Gelman proposed the time reversal heuristic when evaluating discussions about failed replications.
One helpful (I think) way to think about this episode is to turn things around. Suppose the Ranehill et al. experiment, with its null finding, had come first. A large study finding no effect. And then Cuddy et al. had run a replication under slightly different conditions with a much smaller sample size and found statistically significance under non-preregistered conditions. Would we be inclined to believe it? I don’t think so. At the very least, we’d have to conclude that any power-pose effect is fragile.
From this point of view, what Cuddy et al.’s research has going for it is that (a) they found statistical significance, (b) their paper was published in a peer-reviewed journal, and (c) their paper came before, rather than after, the Ranehill et al. paper. I don’t find these pieces of evidence very persuasive. (a) Statistical significance doesn’t mean much in the absence of preregistration or something like it, (b) lots of mistakes get published in peer-reviewed journals, to the extent that the phrase “Psychological Science” has become a bit of a punch line, and (c) I don’t see why we should take Cuddy et al. as the starting point in our discussion, just because it was published first.
I came across this:
Students should be alerted to a common fallacy in evaluating evidence. It is what I term the temporal order fallacy— that is, the failure of a later study to replicate the findings of an earlier study. The fallacy consists of according more weight to the second (more recent) study than to the first. This is terribly common in psychology. We often read that Dr. A’s study found such and such and then Dr. B’s study failed to replicate Dr. A’s finding. Dr. A’s finding is dismissed, and often that ends the matter. We can just as logically claim that Dr.
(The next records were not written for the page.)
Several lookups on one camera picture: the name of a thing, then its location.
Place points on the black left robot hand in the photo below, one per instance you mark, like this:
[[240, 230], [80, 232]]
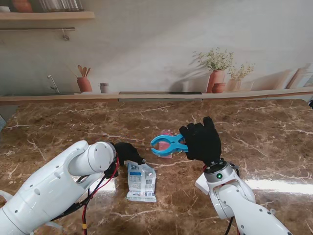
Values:
[[127, 153]]

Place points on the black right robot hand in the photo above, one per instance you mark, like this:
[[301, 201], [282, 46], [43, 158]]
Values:
[[203, 143]]

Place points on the white and blue salt bag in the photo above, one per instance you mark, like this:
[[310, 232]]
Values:
[[141, 182]]

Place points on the blue plastic bag clip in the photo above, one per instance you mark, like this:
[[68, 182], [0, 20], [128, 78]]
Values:
[[168, 145]]

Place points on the clear bottle with pink seasoning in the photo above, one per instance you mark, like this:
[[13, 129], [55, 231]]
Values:
[[167, 144]]

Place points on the white square bottle cap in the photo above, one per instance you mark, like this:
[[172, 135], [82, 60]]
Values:
[[201, 183]]

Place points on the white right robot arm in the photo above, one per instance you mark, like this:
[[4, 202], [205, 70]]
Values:
[[237, 200]]

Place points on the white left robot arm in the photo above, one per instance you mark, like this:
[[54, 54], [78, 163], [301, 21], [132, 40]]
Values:
[[49, 183]]

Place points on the small terracotta pot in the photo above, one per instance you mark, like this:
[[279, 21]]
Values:
[[218, 88]]

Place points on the tall terracotta flower vase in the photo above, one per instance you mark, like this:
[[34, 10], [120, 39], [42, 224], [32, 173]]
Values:
[[216, 78]]

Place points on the grey mug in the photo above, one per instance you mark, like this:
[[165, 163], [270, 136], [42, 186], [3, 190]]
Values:
[[104, 88]]

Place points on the terracotta utensil pot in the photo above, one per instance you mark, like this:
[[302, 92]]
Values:
[[84, 84]]

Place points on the wooden counter ledge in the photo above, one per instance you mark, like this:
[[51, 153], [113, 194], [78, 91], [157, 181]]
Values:
[[49, 98]]

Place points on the chrome faucet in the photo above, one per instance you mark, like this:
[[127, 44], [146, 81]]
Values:
[[54, 85]]

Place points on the wooden cutting boards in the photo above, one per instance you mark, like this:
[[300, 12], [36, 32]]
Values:
[[297, 78]]

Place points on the dark object at table edge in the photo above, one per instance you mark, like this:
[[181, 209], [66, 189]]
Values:
[[311, 104]]

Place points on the grey panel edge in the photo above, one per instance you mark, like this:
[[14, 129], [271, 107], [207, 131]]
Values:
[[2, 122]]

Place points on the row of glass jars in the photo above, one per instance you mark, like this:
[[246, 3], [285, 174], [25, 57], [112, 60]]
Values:
[[61, 5]]

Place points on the terracotta jar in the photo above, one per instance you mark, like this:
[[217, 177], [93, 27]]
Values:
[[22, 5]]

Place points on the white bowl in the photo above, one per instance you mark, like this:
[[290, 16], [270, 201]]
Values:
[[4, 9]]

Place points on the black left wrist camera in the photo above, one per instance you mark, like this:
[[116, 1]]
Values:
[[111, 172]]

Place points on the metal hanging rail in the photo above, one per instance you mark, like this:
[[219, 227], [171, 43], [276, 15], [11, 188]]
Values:
[[36, 29]]

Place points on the wooden wall shelf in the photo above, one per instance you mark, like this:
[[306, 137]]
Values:
[[49, 16]]
A’s study failed to replicate Dr. B’s finding. The temporal order of the studies is irrelevant, other things being equal. If one study is superior in terms of design, statistical power, representativeness of samples, and the like, then of course it should be accorded more weight, regardless of its temporal order in relation to a contradictory study.
[In Arthur Jensen’s chapter in Race. Social Class, and Individual Differences in I. Q. by Sandra Scarr (1981).]
Interesting how it is opposite to the supposed present day bias of giving extra weight to the first study. The recommendation is still the same: one should not assign any scientific value to the order studies came out when evaluating the evidence base for a claim, all else equal. This is in fact not done using standard meta-analytic tools, so the proper response to conflicting or ‘conflicting’ findings is to collect more and especially larger samples. If heterogeneity remains high AND one has many samples, then look for moderators. Most moderator analyses are woefully low precision, and won’t produce anything useful. Given the prominence of power posing, collecting more data seems worth doing — even if it does constitute Captain Obvious science.